Lord Shervinton assented.

“To-night you have Catherine Abbeway,” he expounded, “as she might have been but for these queer, alternating crazes of hers ­art and socialism.  Her brain was developed a little too early, and she was unfortunately, almost in her girlhood, thrown in with a little clique of brilliant young Russians who attained a great influence over her.  Most of them are in Siberia or have disappeared by now.  One Anna Katinski ­was brought back from Tobolsk like a royal princess on the first day of the revolution.”

“It is strange,” the Earl pronounced didactically, “that a young lady of Miss Abbeway’s birth and gifts should espouse the cause of this Labour rabble, a party already cursed with too many leaders.”

“A woman, when she takes up a cause,” Mr. Hannaway Wells observed, “always seeks either for the picturesque or for something which appeals to the emotions.  So long as she doesn’t mix with them, the cause of the people has a great deal to recommend it.  One can use beautiful phrases, can idealise with a certain amount of logic, and can actually achieve things.”

Julian shrugged his shoulders.

“I think we are all a little blind,” he remarked, “to the danger in which we stand through the great prosperity of Labour to-day.”

The Bishop leaned across the table.

“You have been reading Fiske this week.”

“Did I quote?” Julian asked carelessly.  “I have a wretched memory.  I should never dare to become a politician.  I should always be passing off other people’s phrases as my own.”

“Fiske is quite right in his main contention,” Mr. Stenson interposed.  “The war is rapidly creating a new class of bourgeoisie.  The very differences in the earning of skilled labourers will bring trouble before long ­the miner with his fifty or sixty shillings, and the munition worker with his seven or eight pounds ­men drawn from the same class.”

“England,” declared the Earl, indulging in his favourite speech, “was never so contented as when wages were at their lowest.”

“Those days will never come again,” Mr. Hannaway Wells foretold grimly.  “The working man has tasted blood.  He has begun to understand his power.  Our Ministers have been asleep for a generation.  The first of these modern trades unions should have been treated like a secret society in Italy.  Look at them now, and what they represent!  Fancy what it will mean when they have all learnt to combine! ­when Labour produces real leaders!”

“Can any one explain the German democracy?” Lord Shervinton enquired.

“The ubiquitous Fiske was trying to last week in one of the Reviews,” Mr. Stenson replied.  “His argument was that Germany alone, of all the nations in the world, possessed an extra quality or an extra sense ­I forget which he called it ­the sense of discipline.  It’s born in their blood.  Generations of military service are responsible for it.  Discipline and combination ­that might be their motto.  Individual thought has been drilled into grooves, just as all individual effort is specialised.  The Germans obey because it is their nature to obey.  The only question is whether they will stand this, the roughest test they have ever had ­whether they’ll see the thing through.”
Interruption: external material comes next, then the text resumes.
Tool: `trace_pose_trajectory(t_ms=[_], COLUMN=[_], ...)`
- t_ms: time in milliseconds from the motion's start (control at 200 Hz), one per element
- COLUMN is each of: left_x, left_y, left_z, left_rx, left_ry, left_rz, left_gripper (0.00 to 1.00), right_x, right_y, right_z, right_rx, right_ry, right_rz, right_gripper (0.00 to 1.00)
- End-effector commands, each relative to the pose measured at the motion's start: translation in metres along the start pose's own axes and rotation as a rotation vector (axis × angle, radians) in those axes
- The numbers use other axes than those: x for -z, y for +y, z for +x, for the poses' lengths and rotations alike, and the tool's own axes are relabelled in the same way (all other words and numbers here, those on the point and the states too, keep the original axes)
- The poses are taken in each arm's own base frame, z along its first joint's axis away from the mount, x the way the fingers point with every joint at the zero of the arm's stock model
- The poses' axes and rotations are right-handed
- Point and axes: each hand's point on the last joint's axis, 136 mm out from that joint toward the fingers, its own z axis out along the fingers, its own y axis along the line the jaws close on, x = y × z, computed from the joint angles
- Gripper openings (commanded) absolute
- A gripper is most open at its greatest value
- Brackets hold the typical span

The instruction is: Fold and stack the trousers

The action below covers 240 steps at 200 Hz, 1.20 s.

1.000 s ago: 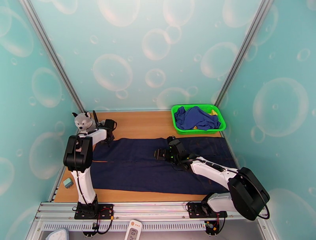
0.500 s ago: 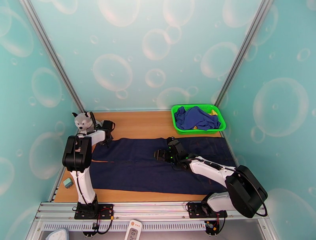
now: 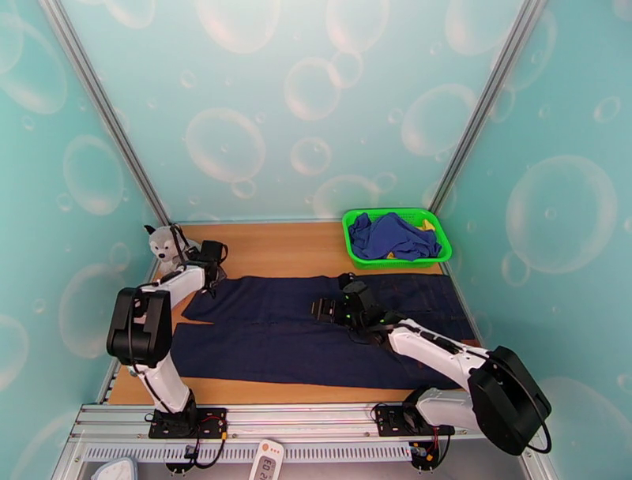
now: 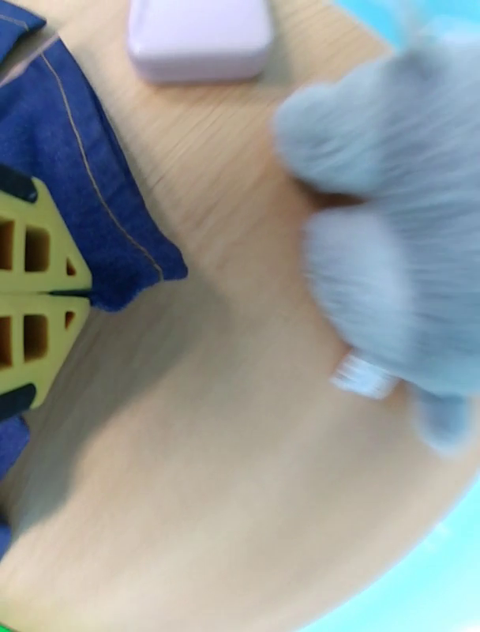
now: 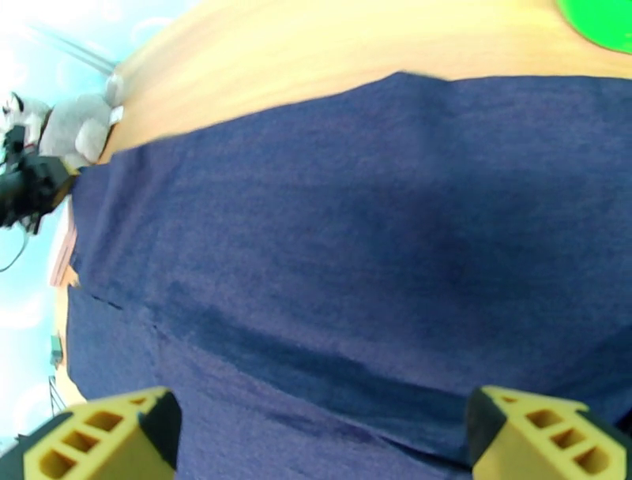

“Personally, I think they will,” Hannaway Wells pronounced, “but if I should be wrong ­if they shouldn’t ­the French Revolution would be a picnic compared with the German one.  It takes a great deal to drive a national idea out of the German mind, but if ever they should understand precisely and exactly how they have been duped for the glorification of their masters ­well, I should pity the junkers.”

“Do your essays in journalism,” the Bishop asked politely, “ever lead you to touch upon Labour subjects, Julian?”

“Once or twice, in a very mild way,” was the somewhat diffident reply.

“I had an interesting talk with Furley this morning,” the Prime Minister observed.  “He tells me that they are thinking of making an appeal to this man Paul Fiske to declare himself.  They want a leader ­they want one very badly ­and thank heavens they don’t know where to look for him!”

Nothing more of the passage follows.